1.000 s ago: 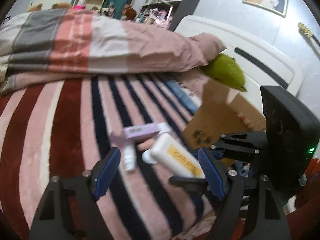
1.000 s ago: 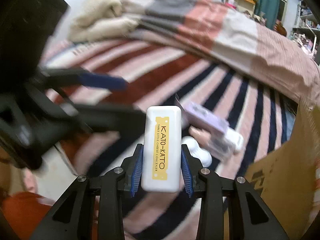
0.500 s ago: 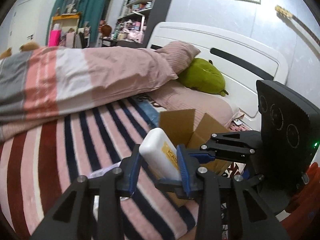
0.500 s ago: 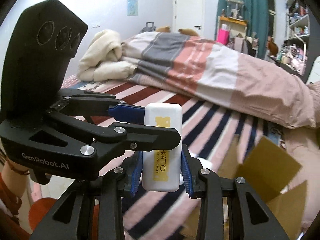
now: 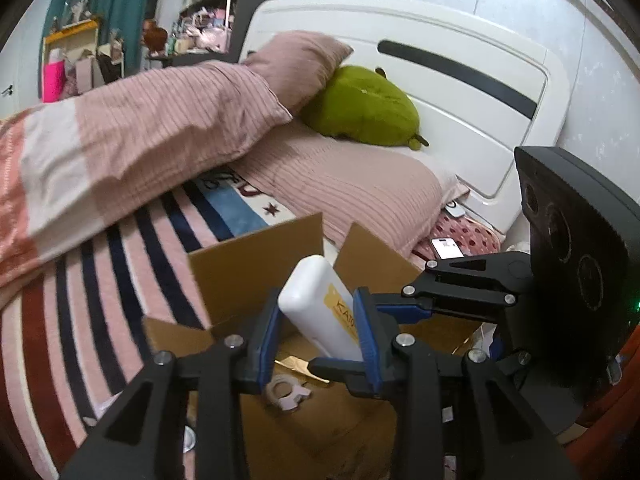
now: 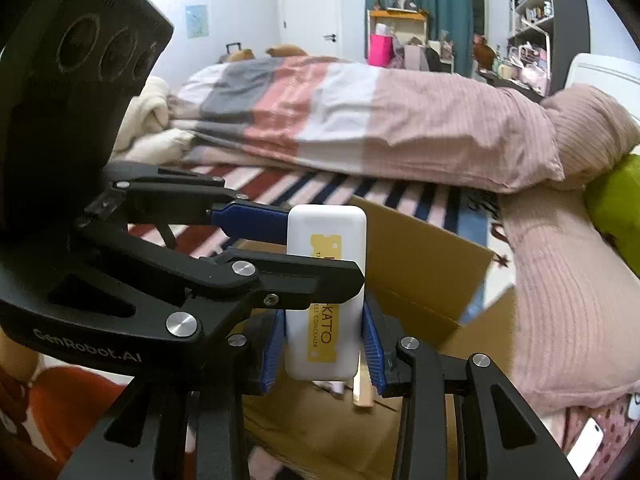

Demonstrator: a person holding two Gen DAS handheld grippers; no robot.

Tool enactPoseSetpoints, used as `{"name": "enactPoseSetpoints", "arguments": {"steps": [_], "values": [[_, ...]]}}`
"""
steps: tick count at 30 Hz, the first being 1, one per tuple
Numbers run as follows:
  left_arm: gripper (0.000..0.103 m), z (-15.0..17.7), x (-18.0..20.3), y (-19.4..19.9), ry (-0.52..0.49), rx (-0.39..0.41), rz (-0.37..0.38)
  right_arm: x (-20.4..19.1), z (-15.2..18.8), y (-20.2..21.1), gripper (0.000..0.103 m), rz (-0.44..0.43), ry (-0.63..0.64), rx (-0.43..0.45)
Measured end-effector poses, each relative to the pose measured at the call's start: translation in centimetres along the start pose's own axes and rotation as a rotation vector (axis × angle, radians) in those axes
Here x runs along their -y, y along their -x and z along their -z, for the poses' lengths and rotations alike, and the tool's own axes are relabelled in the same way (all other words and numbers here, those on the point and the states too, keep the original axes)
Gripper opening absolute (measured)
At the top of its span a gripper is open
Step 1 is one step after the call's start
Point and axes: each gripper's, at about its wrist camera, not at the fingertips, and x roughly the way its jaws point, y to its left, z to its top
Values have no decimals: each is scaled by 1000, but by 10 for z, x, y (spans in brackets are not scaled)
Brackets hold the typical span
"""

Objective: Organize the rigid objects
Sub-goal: 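Drop the white-and-yellow tube into the cardboard box with the right gripper, then reach the right gripper to the clear cup-shaped cap and grasp it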

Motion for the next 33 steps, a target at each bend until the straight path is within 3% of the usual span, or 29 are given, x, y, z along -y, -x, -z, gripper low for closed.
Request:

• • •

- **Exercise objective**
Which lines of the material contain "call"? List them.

- **Completed task**
Measured end-effector poses, each relative to the pose measured at the call's start: translation in centimetres along the start pose's own axes and rotation as a rotation vector (axis × angle, radians) in those axes
Step 1 is one step after the call's start

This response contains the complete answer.